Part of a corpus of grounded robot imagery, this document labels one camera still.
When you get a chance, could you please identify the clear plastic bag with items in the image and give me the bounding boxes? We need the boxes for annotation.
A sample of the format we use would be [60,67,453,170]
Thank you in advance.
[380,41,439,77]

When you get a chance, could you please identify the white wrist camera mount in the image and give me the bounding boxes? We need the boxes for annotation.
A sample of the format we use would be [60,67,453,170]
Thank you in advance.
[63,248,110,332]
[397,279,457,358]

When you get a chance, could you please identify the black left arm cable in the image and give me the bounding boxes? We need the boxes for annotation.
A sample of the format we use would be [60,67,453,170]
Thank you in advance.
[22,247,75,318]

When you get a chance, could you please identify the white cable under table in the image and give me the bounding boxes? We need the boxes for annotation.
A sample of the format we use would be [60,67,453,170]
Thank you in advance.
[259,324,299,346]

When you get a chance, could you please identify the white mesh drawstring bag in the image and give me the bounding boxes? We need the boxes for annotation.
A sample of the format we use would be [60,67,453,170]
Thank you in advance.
---
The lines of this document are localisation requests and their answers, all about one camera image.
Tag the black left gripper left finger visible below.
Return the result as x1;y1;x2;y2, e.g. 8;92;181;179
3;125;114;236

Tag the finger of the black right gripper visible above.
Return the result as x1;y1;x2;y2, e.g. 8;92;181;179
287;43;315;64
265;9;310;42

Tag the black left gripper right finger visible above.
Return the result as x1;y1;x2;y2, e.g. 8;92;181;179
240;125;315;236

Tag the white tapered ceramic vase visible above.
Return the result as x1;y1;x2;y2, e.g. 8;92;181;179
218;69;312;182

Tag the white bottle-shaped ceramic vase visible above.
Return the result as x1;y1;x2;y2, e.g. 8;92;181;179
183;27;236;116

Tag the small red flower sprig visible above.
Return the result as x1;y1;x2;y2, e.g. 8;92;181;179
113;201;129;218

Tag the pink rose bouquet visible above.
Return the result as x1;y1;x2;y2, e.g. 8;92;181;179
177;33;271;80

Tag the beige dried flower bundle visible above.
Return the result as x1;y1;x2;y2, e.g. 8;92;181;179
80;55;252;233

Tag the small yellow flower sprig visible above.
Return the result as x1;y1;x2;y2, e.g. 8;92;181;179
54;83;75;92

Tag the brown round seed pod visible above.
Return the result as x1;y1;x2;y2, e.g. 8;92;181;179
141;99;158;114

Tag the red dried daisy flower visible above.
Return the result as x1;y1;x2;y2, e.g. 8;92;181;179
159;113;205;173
--
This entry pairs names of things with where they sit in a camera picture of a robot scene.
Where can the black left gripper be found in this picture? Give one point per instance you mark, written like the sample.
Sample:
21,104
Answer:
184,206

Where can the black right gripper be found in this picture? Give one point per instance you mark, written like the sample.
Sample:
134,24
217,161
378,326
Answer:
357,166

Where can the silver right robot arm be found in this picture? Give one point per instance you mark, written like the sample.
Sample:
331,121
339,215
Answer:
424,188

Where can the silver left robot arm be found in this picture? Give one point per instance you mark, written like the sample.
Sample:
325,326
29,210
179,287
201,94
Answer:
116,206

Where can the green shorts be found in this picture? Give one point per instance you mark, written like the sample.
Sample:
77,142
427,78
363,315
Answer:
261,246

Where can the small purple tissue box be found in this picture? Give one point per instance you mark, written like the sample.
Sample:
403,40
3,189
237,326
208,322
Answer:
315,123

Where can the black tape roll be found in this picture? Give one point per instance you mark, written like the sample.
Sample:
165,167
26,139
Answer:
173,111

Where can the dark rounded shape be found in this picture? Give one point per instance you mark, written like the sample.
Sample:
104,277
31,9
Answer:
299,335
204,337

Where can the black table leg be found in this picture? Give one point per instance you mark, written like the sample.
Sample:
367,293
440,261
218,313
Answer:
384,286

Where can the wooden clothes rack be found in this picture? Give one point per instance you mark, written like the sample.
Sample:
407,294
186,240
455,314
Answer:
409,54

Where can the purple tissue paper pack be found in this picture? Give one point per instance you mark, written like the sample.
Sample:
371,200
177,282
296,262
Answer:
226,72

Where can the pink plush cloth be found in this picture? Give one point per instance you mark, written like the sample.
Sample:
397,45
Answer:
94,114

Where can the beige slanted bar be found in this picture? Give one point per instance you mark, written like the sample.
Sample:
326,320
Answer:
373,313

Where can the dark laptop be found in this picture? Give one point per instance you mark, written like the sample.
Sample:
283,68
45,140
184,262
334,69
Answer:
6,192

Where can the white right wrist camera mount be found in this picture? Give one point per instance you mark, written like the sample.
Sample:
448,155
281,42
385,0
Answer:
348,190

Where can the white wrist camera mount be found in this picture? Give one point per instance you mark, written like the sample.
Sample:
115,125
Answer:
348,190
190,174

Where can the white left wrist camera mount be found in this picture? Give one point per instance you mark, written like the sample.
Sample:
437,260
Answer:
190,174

• [AIM OF THE TASK]
Read the data above and count the lines that include "ceramic". Answer only with the count.

• [ANSWER SPACE]
2